**YOUR ASSIGNMENT**
Lines below that include the word "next" should each be copied.

□ □ □ □ □

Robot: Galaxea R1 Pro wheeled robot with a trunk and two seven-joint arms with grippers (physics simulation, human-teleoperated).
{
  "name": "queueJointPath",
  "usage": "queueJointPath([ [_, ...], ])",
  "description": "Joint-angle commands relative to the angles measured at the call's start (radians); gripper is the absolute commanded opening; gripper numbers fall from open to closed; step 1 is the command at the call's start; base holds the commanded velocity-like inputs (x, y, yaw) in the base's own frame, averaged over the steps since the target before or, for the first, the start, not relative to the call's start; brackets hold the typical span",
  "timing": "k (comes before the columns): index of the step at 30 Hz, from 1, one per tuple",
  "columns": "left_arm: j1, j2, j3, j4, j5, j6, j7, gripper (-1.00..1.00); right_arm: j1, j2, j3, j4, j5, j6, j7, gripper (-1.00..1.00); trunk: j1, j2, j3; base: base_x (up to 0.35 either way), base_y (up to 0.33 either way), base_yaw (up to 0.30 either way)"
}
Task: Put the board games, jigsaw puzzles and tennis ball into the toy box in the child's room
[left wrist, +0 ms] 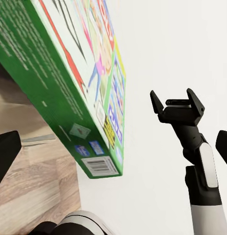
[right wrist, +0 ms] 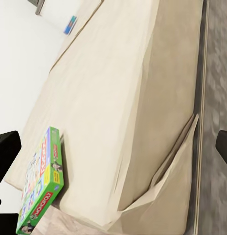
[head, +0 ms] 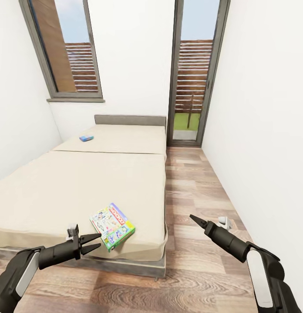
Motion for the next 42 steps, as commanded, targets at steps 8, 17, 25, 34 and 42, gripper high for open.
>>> queueJointPath([
  [8, 0.0, 0.0, 0.0, 0.0, 0.002, 0.006, -0.002, 1.0, -0.001, 0.001, -0.003, 0.0, 0.001, 0.006, 0.005, 1.0, 0.0, 0.0, -0.001, 0.008, 0.0, 0.0],
  [17, 0.0, 0.0, 0.0, 0.001, 0.002, 0.006, -0.002, 1.0, -0.001, 0.001, -0.003, 0.0, 0.001, 0.006, 0.005, 1.0, 0.004, -0.007, -0.004, 0.001, 0.0, 0.0],
  [25, 0.0, 0.0, 0.0, 0.001, 0.002, 0.007, -0.002, 1.0, -0.001, 0.001, -0.003, 0.0, 0.001, 0.006, 0.005, 1.0, 0.007, -0.009, -0.035, 0.0, 0.0, 0.0],
  [34, 0.0, 0.0, 0.0, 0.001, 0.002, 0.007, -0.002, 1.0, -0.001, 0.001, -0.003, 0.0, 0.0, 0.006, 0.005, 1.0, 0.008, -0.01, -0.043, 0.0, 0.0, 0.0],
  [42, 0.0, 0.0, 0.0, 0.001, 0.002, 0.007, -0.002, 1.0, -0.001, 0.001, -0.003, 0.0, 0.001, 0.006, 0.005, 1.0, 0.008, -0.01, -0.043, 0.0, 0.0, 0.0],
])
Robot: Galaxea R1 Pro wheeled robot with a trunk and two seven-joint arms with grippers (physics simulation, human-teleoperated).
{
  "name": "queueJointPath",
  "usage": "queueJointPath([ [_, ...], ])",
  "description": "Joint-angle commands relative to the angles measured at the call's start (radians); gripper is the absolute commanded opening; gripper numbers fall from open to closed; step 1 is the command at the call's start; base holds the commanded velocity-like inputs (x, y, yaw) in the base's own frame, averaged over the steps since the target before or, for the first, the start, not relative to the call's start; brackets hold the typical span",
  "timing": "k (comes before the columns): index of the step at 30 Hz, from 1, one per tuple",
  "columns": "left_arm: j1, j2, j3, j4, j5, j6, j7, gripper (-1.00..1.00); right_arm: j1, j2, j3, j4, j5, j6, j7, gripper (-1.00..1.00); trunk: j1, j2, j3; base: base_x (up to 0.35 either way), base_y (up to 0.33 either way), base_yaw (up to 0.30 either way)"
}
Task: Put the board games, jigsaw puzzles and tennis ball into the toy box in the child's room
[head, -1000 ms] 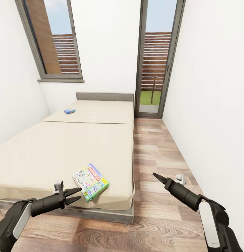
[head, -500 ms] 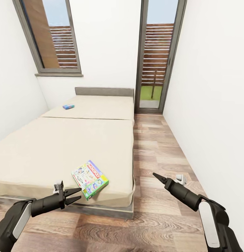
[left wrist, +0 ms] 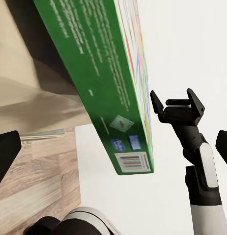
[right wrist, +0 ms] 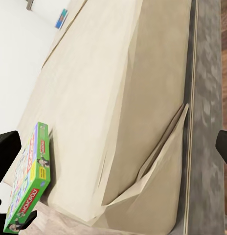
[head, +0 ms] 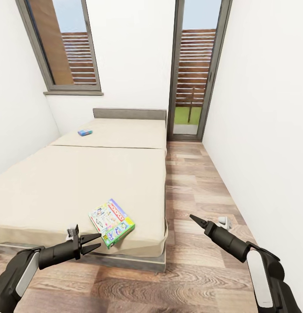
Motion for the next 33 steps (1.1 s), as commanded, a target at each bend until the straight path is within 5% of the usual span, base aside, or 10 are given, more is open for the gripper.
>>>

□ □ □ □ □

**RESULT OF THE TASK**
Motion for the next 42 steps, as commanded, targets at steps 8, 17, 25, 34 and 42, gripper high for open.
Motion for the next 33 steps (1.1 s), as commanded, a target at each bend until the straight path is within 5% of the usual span, base aside, or 10 are given, more is open for the gripper.

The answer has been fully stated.